Hypoxia, as a characteristic feature of solid tumors, has a close relationship with tumor resistance to photodynamic therapy (PDT) and chemotherapy. Perfluorocarbon (PFC) is reported to relieve hypoxic in solid tumors by acting as an oxygen carrier via several nanostructures. However, the oxygen delivery process is mostly driven by a concentration gradient, which is uncontrollable. Herein, a photothermally controlled “oxygen bomb” PSPP‐Au980‐D is designed by encapsulating a PFC core within a functionalized bilayer polymer shell. Near‐infrared second window photothermal agent gold nanorods with excellent photo‐to‐heat energy‐conversion ability are fabricated on the surface of the polymer shell via an innovative modified two‐step seedless ex situ growth process to thermally trigger O2 release. Then, a programmed cascade therapy strategy is customized for hypoxic orthotopic pancreatic cancer. First, PSPP‐Au980‐D is irradiated by a 980 nm laser to photothermally trigger O2 infusing into the hypoxic tumor microenvironment, which is accompanied by local hyperemia and doxorubicin release. Subsequently, a 680 nm laser is used to generate singlet oxygen in the oxygenated tumor microenvironment for PDT. This choreographed programmed cascade therapy strategy will provide a new route for suppressing hypoxic tumor growth under mild conditions based on controllable and effective oxygen release.
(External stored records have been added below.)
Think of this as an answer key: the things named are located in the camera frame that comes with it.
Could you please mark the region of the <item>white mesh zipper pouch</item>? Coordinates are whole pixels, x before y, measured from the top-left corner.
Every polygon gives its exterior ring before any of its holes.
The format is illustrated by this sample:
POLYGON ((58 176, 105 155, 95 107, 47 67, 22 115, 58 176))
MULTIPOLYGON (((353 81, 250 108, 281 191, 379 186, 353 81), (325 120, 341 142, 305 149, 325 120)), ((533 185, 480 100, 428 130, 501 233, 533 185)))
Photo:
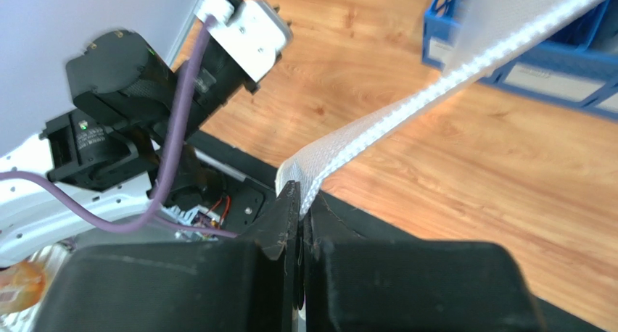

To obtain a second near‐infrared (NIR‐II) photothermally triggered oxygen release vehicle PSPP‐Au980‐D for hypoxic tumor treatment, NIR‐II extinction photothermal‐agent gold nanorods are fabricated on the surface of an oxygenated polymer nanocapsule through an innovative modified two‐step seedless ex situ growth strategy. Under a customized programmed cascade therapy, superior hypoxic tumor suppression is achieved under mild conditions.